2.5.2. Incorporating Demand and Capacity

An allocation method, such as those highlighted in Section 2.2, is essential for assessing whether the identified paths can accommodate passenger demand. When transit fleet capacity is insufficient, passengers face delays that may lead to path cancelations if waiting times exceed user tolerance levels. This can reduce both the number of connected OD pairs and overall connectivity reliability. Given the inherent uncertainty in travel demand, stochastic demand allocation methods should be prioritized.

2.5.3. Approachability Indicator

The approachability indicator, outlined in Section 2.3, serves as both an input and output in our model:

• Input: It helps exclude paths deemed unreasonable due to excessive lengths relative to Euclidean distances.
• Output: It is extended from path-level analysis to encompass OD pairs, nodes and the entire network.

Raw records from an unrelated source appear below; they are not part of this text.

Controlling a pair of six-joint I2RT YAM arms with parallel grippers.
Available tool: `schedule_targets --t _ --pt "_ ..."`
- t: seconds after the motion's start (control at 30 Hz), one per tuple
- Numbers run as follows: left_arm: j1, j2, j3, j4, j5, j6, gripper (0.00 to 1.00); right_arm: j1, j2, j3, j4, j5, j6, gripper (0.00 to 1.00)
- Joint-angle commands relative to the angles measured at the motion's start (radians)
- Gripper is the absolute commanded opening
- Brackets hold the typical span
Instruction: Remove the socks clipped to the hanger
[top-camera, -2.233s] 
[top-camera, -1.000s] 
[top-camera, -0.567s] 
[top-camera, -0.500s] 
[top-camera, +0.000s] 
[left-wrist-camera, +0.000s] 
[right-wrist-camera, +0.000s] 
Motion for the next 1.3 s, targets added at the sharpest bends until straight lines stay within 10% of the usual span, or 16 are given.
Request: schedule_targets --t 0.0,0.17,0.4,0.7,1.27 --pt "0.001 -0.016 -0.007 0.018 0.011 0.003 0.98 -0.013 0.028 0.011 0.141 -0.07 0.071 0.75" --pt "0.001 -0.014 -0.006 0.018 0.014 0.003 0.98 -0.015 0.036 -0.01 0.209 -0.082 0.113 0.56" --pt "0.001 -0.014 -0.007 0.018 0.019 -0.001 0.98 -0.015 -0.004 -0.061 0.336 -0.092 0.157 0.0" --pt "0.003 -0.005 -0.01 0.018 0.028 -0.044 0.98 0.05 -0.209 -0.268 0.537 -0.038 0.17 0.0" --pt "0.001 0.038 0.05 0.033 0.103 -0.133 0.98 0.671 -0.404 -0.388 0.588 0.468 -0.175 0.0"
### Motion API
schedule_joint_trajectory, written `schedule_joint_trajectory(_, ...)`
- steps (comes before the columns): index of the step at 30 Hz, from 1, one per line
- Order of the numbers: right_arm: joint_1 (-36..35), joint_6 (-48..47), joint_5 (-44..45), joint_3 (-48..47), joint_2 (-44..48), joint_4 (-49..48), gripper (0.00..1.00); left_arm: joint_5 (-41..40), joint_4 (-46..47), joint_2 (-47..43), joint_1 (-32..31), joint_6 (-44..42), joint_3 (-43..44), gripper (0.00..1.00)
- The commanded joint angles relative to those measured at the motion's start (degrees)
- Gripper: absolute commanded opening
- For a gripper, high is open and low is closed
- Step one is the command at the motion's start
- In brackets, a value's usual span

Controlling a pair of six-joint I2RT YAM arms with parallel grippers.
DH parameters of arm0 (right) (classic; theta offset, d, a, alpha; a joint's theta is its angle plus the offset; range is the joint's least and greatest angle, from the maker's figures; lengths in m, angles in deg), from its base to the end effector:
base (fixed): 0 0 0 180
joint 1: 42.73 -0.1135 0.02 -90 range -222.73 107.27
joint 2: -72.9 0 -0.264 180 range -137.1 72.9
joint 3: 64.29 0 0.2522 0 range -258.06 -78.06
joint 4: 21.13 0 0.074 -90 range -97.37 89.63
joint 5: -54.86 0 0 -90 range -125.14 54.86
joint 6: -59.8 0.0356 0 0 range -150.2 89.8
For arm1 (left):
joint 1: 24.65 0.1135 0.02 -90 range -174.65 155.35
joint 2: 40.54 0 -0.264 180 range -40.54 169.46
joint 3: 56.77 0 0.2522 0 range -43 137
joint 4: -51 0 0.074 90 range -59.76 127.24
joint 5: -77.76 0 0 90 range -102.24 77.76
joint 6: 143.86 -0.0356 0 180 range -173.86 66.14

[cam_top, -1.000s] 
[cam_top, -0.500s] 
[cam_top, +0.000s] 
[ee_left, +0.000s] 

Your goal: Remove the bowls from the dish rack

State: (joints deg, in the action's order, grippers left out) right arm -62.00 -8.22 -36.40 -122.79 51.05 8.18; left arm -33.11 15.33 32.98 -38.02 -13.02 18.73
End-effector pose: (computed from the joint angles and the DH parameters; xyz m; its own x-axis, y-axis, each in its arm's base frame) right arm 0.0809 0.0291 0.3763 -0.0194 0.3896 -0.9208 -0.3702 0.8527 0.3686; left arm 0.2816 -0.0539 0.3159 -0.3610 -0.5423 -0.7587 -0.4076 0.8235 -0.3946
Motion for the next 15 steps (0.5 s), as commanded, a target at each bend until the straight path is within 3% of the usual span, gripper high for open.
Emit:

In summary, our enhancements to established approaches integrate user behavior, delay scenarios and capacity constraints while maintaining a focus on generating realistic and effective paths. This comprehensive methodology advances the understanding and management of connectivity reliability in transit networks.

3. Research Contribution

Users recognize that the number of reasonable paths between an origin and a destination is very limited in a public transport network, unlike in road networks. We take this fact into account by developing, in line with Jaber et al. [46], a path algorithm capable of finding all reasonable paths and then deriving some theoretical and practical consequences to assist fleet managers in improving a service and passengers in using the service:

• Equivalence degree. When a path overlaps with the previous paths linking the same origin to the same destination, only part of the path, which we call the “equivalence degree” (between 0 and 1), needs to be taken into account in the reliability equation. Calculating this degree derives from the point-wise mutual information used in information theory. A factorization equation involving these degrees gives the contribution of each path to network reliability. The sum of these degrees for all paths connecting an origin–destination pair (or for the entire network) characterizes the flexibility of the public transport service concerning broken lines. Projects aimed at improving flexibility promote the use of public transport and support sustainable development.
• The reliability logarithm and uncertainty of a path. The absolute value of the reliability logarithm of a path is equal to the Shannon information of the event that “the path is functioning,” which measures its uncertainty [47]. This value is equal to the product of the failure rate and the path length, meaning that the path length represents risk exposure; the longer the path, the higher the uncertainty. This facilitates an intuitive understanding of path reliability.
• The reliability logarithm and reduced risk exposure of an origin–destination pair. The absolute value of the reliability logarithm of an origin–destination pair is equal to the Shannon information of the event that “the origin–destination pair is connected”. It is also equal to the product of the failure rate and the risk exposure. As the existence of alternative paths reduces uncertainty, risk exposure decreases and is therefore less than the length of the shortest path. We call this reduced exposure the “reduced length” of the origin–destination pair. This highlights the gain provided by alternative paths as a reduction in length.
• Approachability indicator. The “approachability indicator,” whose inverse was developed for a path by Taylor [43], is based on the ratio of distance traveled to distance as the crow flies. Here, it is generalized for all paths connecting the same origin–destination pair. This indicator identifies which origin–destination pairs should be prioritized for improvement.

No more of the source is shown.